En los últimos años, decidí sacar algo positivo de estos meses y aproveché el infinito tiempo libre para completar mi formación como futura enfermera y matrona. Leí diversos libros, asistí a varios cursos (los poquísimos que se ofrecen en la universidad y en los hospitales en esta época), vi y analicé algunos documentales e incluso asistí a clases de preparación al parto. Así, los últimos veranos fueron mucho más amenos, más cortos y sobre todo útiles. Sin embargo, este verano se presentaba bien diferente. Ya no podría asistir a cursos, ni a clases extras, ni si quiera ver documentales porque mis padres habían decidido comprar una casa en la playa. Sí, una preciosa casa costera a pie de playa justo en medio de una gran urbanización que, seguramente, esté repleta de niños jugando y gritando desde medio día, adolescentes echando fotos “postu” en la piscina que terminará en el mayor de los desastres con el móvil sumergido por accidente, y jóvenes que más que personas parecen vampiros que duermen durante el día y lo dan todo a partir de las doce de la noche. ¿Cómo hemos llegado a esta situación tan interesante? Mis padres llevaban varios años ahorrando para viajar en verano. El sueño de mi madre era visitar otros países y continentes, conocer otras culturas. Hace dos años hicieron una mini escapa a la costa por su vigésimo tercer aniversario de bodas y el que siempre había sido el sueño de mi madre, dar la vuelta al mundo, se convirtió en tener una casita de playa donde pasar todos los veranos hasta convertirse en jubilados cansados pero orgullosos de sus tantos años de trabajo para prácticamente mudarse a la costa. Todo el dinero que tenían ahorrado para esos viajes que quedaron en el olvido fue invertido para comprar la casa, y tras un añito más de esfuerzo pasamos a convertirnos oficialmente en los nuevos inquilinos de esa casita. Lo primero que pensé cuando mis padres me dieron la gran noticia fue cómo mi madre había podido olvidar tan rápido todos esos viajes soñados alrededor del mundo:

–Oh Laia, ese lugar enamora. Y la casita… ¡la casita sí que es para enamorarse! –me dijo mientras buscaba por Google Imágenes fotos de la playa y la urbanización, aunque no sé si lo decía para convencerme a mí o para convencerse a ella misma y así no echarse atrás con la decisión.

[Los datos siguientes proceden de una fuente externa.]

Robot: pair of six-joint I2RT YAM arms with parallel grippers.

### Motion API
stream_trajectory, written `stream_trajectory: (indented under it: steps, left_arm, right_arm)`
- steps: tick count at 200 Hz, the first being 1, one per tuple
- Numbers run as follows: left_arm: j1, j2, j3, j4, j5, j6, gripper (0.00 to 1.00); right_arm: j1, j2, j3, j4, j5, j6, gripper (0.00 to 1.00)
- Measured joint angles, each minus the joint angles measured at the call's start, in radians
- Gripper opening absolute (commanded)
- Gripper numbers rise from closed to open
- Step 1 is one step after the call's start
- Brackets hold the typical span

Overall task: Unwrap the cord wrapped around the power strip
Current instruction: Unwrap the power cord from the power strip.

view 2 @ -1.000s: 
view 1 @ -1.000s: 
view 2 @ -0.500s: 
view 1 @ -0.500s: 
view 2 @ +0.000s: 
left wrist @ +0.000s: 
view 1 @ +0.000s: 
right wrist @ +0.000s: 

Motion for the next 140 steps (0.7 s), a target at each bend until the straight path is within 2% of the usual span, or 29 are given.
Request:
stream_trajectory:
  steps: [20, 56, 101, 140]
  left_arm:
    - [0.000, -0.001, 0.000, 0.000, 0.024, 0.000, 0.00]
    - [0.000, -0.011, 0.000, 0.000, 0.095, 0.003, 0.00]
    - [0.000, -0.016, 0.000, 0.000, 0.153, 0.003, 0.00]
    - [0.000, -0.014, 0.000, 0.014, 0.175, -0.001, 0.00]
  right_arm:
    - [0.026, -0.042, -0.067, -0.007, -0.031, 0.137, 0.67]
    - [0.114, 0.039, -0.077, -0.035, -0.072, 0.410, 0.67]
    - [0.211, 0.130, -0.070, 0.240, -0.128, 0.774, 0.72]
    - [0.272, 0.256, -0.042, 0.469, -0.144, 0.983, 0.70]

Lo segundo que pensé fue que si mis padres ya tenían su nidito de amor, y además bien lejos de aquí, tal vez tendría ahora toda la libertad con la que sueña cualquier persona de veinte años que se siente ya suficientemente adulta como para vivir sola, pero todavía no puede porque económicamente es imposible. Pero esa sensación de independencia veraniega se esfumó cuando oí a mi padre decir desde la cocina lo mucho que me iba a gustar la urbanización y la costa:

– Vamos a pasarlo en grande los 3 este verano. En el jardín podemos hacer barbacoa los domingos, entre semana podemos ir a correr por el paseo marítimo, incluso podemos pescar alguna noche.